AIM OF THE EXERCISE:
The reply should be an exact repeat of the listing, with no pictures in it.

THE INPUT:
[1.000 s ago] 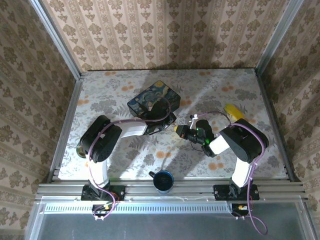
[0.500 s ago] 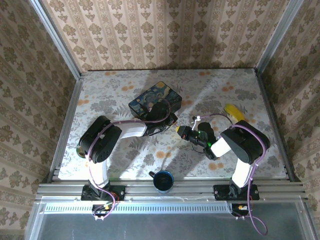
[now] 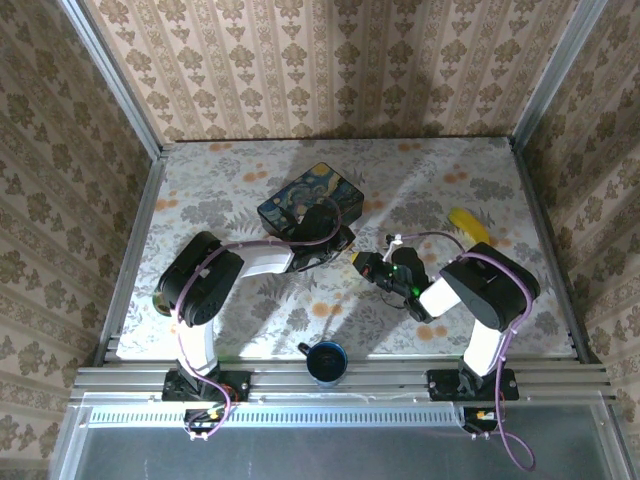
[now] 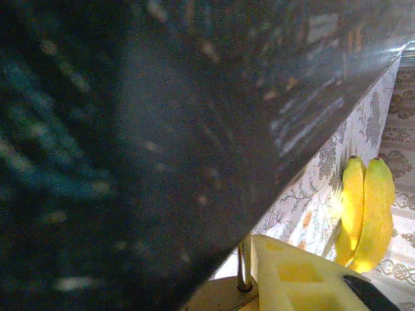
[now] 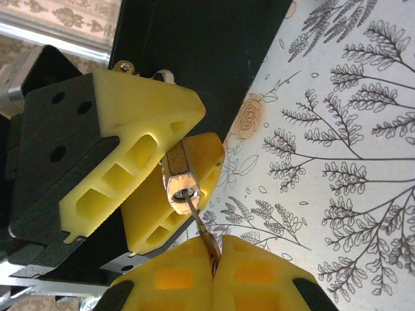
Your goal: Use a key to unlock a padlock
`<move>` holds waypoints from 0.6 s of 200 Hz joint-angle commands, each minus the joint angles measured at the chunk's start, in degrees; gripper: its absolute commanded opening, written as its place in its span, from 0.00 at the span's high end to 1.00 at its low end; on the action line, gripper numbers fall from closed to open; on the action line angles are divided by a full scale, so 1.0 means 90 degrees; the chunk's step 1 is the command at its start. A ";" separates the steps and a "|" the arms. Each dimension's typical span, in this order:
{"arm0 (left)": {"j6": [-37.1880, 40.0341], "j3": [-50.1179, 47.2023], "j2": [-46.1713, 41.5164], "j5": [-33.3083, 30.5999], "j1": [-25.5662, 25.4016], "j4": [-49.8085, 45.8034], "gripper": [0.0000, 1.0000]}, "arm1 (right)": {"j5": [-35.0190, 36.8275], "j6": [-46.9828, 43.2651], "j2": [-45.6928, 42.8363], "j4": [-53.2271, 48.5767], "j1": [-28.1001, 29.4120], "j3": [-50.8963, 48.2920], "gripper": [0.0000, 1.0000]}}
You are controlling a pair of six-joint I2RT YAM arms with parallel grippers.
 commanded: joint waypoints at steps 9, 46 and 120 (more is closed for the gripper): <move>0.0029 0.0193 0.0032 0.0658 -0.0369 -0.0322 1.00 | 0.0537 0.0253 -0.0623 -0.0494 0.0318 0.0797 1.00; 0.0049 0.0243 0.0012 0.0869 -0.0423 -0.0358 1.00 | 0.0691 -0.0799 -0.1087 -0.2109 0.0450 0.1344 1.00; 0.0448 0.0390 -0.0318 0.0987 -0.0428 -0.0630 1.00 | -0.1524 -0.1459 -0.0761 -0.1606 -0.0202 0.1722 1.00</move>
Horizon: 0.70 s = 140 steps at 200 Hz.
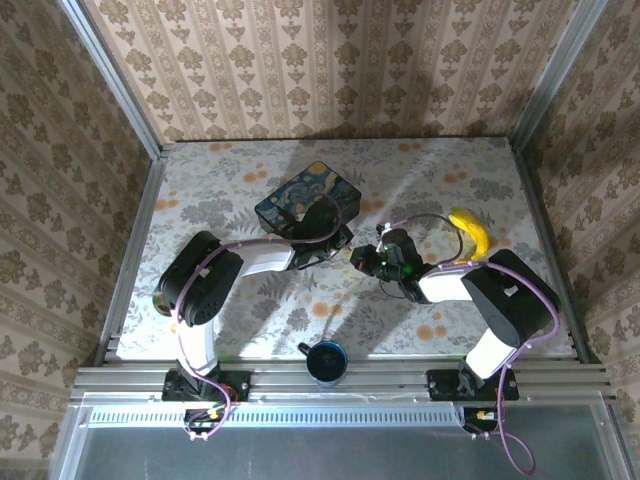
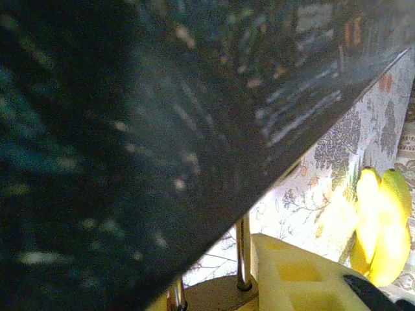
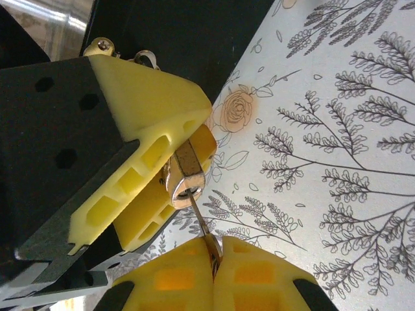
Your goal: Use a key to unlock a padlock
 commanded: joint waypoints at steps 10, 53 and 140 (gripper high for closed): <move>0.0284 0.0178 -0.0343 0.1230 -0.0433 -0.0218 1.00 | -0.1211 -0.0296 0.0028 0.1802 -0.0107 0.0564 1.00; 0.0137 -0.0028 -0.0495 0.1002 -0.0409 -0.0133 1.00 | -0.0935 -0.0414 -0.0382 0.0965 -0.0306 0.0330 1.00; -0.0550 -0.0500 -0.0593 0.0171 -0.0348 0.0185 1.00 | 0.0266 -0.0030 -0.1598 -0.0359 -0.0296 -0.0921 1.00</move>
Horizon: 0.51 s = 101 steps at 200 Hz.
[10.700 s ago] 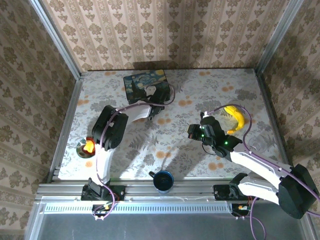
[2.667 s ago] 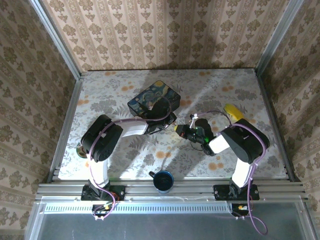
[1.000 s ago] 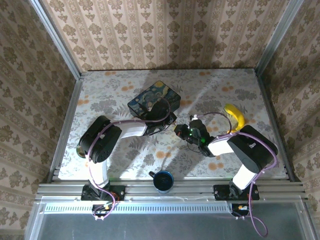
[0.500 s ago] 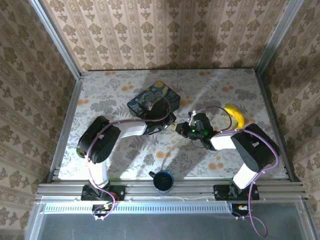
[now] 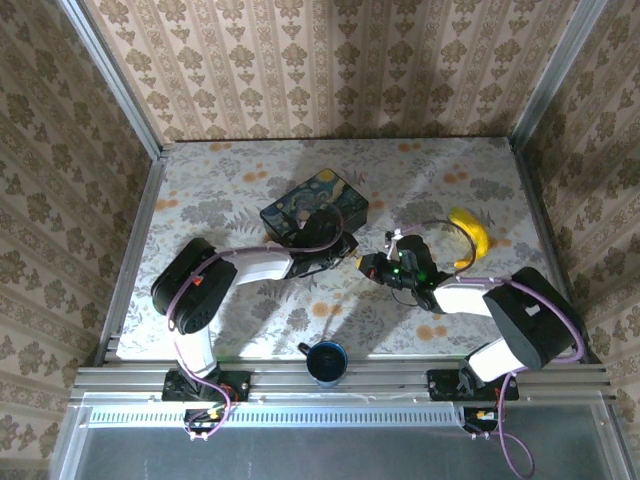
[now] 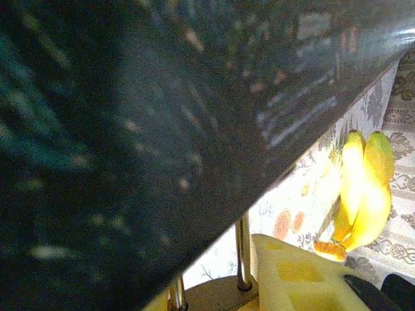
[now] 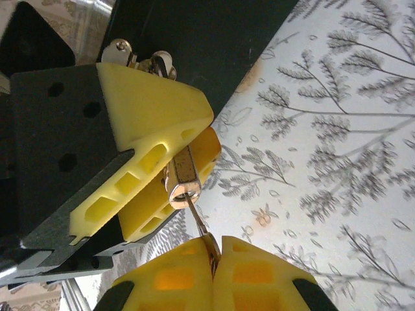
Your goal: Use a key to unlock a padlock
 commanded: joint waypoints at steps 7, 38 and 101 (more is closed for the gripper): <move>-0.0201 -0.0068 -0.0163 -0.0021 -0.0051 0.0050 1.00 | 0.0724 0.0110 -0.0665 -0.0083 -0.0024 -0.0193 1.00; -0.0316 -0.0048 -0.0067 -0.0075 -0.0058 0.0089 1.00 | 0.1024 0.0045 -0.1156 -0.0667 0.0064 -0.0391 1.00; -0.0531 0.0151 0.0178 -0.0021 -0.0136 0.0130 1.00 | 0.1385 0.0218 -0.1123 0.0171 0.0460 -0.0738 1.00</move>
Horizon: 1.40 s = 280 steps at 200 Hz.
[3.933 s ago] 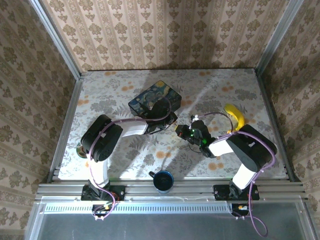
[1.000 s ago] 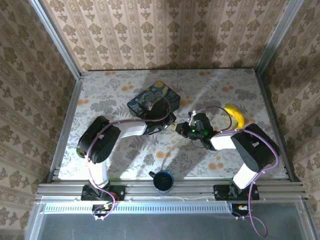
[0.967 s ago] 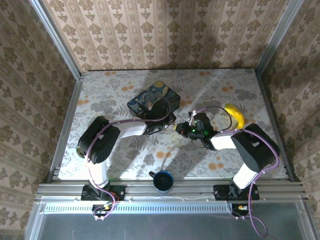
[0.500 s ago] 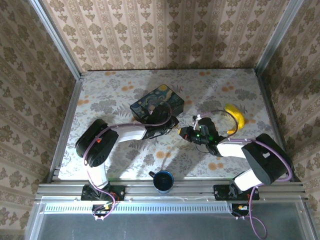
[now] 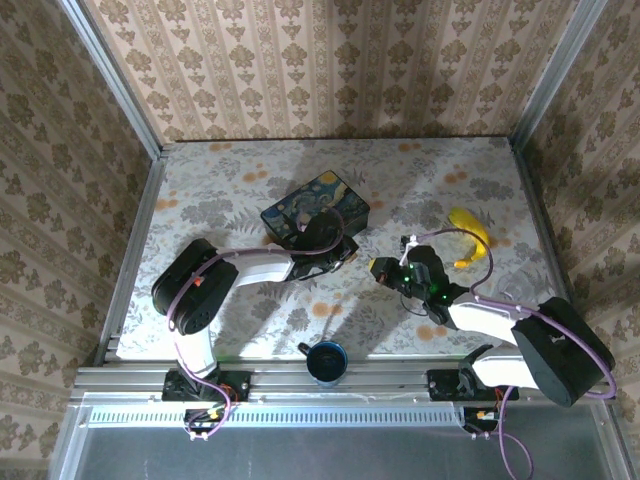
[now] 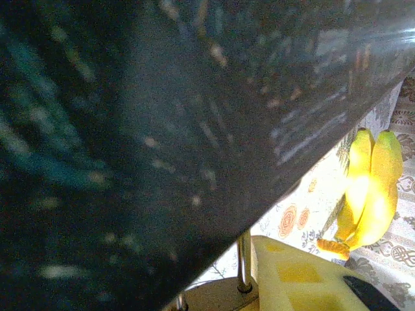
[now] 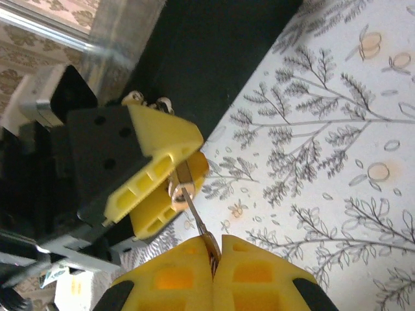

ANSWER FOR THIS EXERCISE:
[1.000 s ago] 
[0.500 s ago] 
[now] 
[now] 
[now] 
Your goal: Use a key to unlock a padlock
`<move>` holds waypoints from 0.6 s of 200 Hz joint-angle commands, each minus the joint angles measured at the chunk's start, in degrees; gripper: its absolute commanded opening, written as its place in its span, from 0.00 at the span's high end to 1.00 at its low end; on the action line, gripper numbers fall from closed to open; on the action line angles are divided by a full scale, so 1.0 means 90 degrees; the chunk's step 1 is the command at its start. A ";" separates the steps and a "|" the arms. Each dimension's typical span, in this order:
{"arm0 (left)": {"j6": [-37.1880, 40.0341], "j3": [-50.1179, 47.2023], "j2": [-46.1713, 41.5164], "j5": [-33.3083, 30.5999], "j1": [-25.5662, 25.4016], "j4": [-49.8085, 45.8034], "gripper": [0.0000, 1.0000]}, "arm1 (right)": {"j5": [-35.0190, 36.8275], "j6": [-46.9828, 43.2651], "j2": [-45.6928, 42.8363], "j4": [-53.2271, 48.5767], "j1": [-28.1001, 29.4120], "j3": [-50.8963, 48.2920], "gripper": [0.0000, 1.0000]}}
You are controlling a pair of six-joint I2RT YAM arms with parallel grippers.
 commanded: joint waypoints at steps 9, 46 and 120 (more is closed for the gripper): <move>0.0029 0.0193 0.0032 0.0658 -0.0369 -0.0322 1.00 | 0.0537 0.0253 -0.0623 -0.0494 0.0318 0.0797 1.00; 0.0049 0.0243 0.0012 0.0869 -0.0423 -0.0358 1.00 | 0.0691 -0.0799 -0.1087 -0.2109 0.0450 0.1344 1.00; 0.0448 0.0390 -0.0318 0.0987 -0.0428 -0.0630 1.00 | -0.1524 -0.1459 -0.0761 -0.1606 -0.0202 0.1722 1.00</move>
Horizon: 0.70 s = 140 steps at 200 Hz.
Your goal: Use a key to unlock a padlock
 commanded: joint waypoints at steps 10, 53 and 140 (gripper high for closed): <move>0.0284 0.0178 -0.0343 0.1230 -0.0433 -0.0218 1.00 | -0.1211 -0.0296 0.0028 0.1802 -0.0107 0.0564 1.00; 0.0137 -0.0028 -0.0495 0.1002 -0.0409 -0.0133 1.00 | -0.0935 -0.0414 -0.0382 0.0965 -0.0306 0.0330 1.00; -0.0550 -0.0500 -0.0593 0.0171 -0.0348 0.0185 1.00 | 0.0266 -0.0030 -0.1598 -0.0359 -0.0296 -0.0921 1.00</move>
Horizon: 0.51 s = 101 steps at 200 Hz.
[10.700 s ago] 
[2.667 s ago] 
[1.000 s ago] 
[0.500 s ago] 
[now] 
[now] 
[now] 
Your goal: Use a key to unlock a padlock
 commanded: joint waypoints at steps 7, 38 and 101 (more is closed for the gripper): <move>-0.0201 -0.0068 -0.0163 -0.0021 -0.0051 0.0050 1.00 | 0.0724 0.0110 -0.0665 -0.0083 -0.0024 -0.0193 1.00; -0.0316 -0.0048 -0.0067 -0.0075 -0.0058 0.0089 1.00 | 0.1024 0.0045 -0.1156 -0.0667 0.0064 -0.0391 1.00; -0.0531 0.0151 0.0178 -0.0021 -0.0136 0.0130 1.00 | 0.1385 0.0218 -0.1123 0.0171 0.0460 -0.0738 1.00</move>
Horizon: 1.40 s = 280 steps at 200 Hz.
[3.933 s ago] 
[1.000 s ago] 
[0.967 s ago] 
[0.500 s ago] 
[now] 
[now] 
[now] 

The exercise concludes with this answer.